August 18 2007
All South Africans are settlers, regardless of their skin colour, and their DNA carries the proof.
So says Dr Wilmot James, head of the African Genome Project, a distinguished academic, sociologist and, more recently, honorary professor of human genetics at the University of Cape Town.
And he says South Africans will soon have a public genetic database which will show how the country became populated over thousands of years.
The African Genome project is supported by local genealogy website Ancestry24.com
James aims to trace the origins of South Africans "no matter what their language, ethnic origins, or skin colour".
"No one group can lay claim to South Africa. Everyone is a settler, and we will show how people came here in waves of migration."

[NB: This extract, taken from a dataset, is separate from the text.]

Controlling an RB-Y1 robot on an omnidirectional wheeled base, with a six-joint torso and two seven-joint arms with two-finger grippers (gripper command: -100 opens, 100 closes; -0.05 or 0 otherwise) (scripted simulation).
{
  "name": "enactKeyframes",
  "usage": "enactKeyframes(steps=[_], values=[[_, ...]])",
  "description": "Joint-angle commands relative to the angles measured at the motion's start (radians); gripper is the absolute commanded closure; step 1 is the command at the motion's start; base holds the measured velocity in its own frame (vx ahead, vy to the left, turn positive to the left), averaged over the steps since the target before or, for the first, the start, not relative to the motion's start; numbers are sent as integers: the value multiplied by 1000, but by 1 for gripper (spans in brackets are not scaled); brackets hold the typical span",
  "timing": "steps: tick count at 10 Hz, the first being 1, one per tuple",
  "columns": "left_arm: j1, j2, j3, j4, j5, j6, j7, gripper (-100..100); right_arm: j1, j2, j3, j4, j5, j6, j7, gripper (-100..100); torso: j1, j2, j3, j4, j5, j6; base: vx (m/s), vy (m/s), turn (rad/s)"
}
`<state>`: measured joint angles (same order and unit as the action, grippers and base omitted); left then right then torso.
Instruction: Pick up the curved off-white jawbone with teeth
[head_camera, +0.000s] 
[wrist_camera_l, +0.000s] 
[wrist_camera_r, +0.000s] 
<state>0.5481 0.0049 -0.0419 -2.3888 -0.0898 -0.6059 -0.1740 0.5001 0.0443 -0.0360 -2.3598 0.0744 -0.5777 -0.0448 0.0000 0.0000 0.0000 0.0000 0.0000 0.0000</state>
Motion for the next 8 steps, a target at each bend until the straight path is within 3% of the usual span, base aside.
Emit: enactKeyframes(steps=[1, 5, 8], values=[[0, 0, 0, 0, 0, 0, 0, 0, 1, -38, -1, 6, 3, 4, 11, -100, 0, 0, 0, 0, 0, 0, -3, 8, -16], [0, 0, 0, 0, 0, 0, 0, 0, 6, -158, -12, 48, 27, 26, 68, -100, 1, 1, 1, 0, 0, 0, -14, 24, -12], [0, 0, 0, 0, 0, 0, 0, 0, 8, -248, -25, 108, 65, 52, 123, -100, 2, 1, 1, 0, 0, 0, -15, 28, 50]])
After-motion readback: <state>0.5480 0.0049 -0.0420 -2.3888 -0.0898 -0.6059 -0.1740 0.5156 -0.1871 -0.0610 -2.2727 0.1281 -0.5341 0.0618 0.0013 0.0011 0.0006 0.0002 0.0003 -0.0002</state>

Next month he and his colleague, associate professor Himla Soodyall, will do mass genetic testing of Capetonians.
Soodyall is the principal medical scientist at the National Health Laboratory Service and is an associate professor in the Division of Human Genetics at the University of the Witwatersrand.
James says he expects about 300 people will come for free testing on September 9. The test simply involves swabbing the inside of a person's cheek.
"Normally it costs R1 000 a time but this is a public exercise in science and a journey through the history of South Africa," said James.
The results will be out early in 2008. The data will be used to map how people migrated here more than 100 000 years ago. They will do similar testing in Johannesburg.
The Africa Genome project aims to fill a gap in the current DNA databases available worldwide and establish the diversity of ancestry in the South African population.
The testing will offer another view of SA history since written history only goes back 400 years. It will also further confirm archaeological and palaeontological evidence.
"We do not understand our history well enough and the truth has been modified in many stories," says James.
"South Africa is not the site of human origins. The Sterkfontein caves have evidence of pre-modern humans, but modern man comes from East Africa where there is evidence of significant human presence dating back at least 100 000."
The Khoi/San moved from East Africa and, up until 2 000 years ago, people living in southern Africa were brown.
Africa's black people are originally from the Niger/ Congo region.
James says genetic testing will confirm the theory that there is a population in South Africa whose ancestors were from Niger/Congo.
Even though the test itself is easy, it is the lab work from where all the exciting details will come to light.
Looking at what is known as mitochondrial DNA (mtDNA) which comes from mothers, and Y chromosome DNA which comes from fathers, scientists are able to reconstruct the hereditary lineage of individuals and their families as far back as 100 000 years.
The limitation of this approach is that those ancestors who did not pass on their genes by having surviving children are excluded from the studies.
"Still, we are able to enrich beyond measure our understanding of who we are and where it is we come from," said James.
"Some DNA mitochondria do not combine, they develop mutations which creep in and these are seen as fingerprints. They can be traced to where geographic concentrations of the same mutations occur."
James's own test results have revealed that he has Indian, Spanish, German and English forebears.
His mother's one line is Southern Pakistan/Northern Indian and German. Her father was a Hartel and James still has a title deed handed down from generation to generation for a piece of land along the Liesbeek River granted to German infantryman Wilhelm George Hartel by Cape Governor Simon van der Stel.
It is from Hartel that James inherited Factor V Leiden, a mutation in his genes which has resulted in him having a clotting disorder, making him susceptible to deep vein thrombosis.
His ancestors on his father's side are English; no surprise there, considering his surname. But he emphasises that ultimately everyone's ancestors were Africans, who migrated into Europe tens of thousands of years ago.
His next project will be to concentrate on groups like Italians, Muslims and Jews.
"Italian prisoners of war worked on many of the Cape farms and they had families here. Eventually the project would like to reunite those Italian descendants with their families in Italy. The same for those of Javanese descent.
"In fact, there are all types of settlers in South Africa, with successive waves of immigrants. The ultimate question for us to find an answer to is: what is an African?"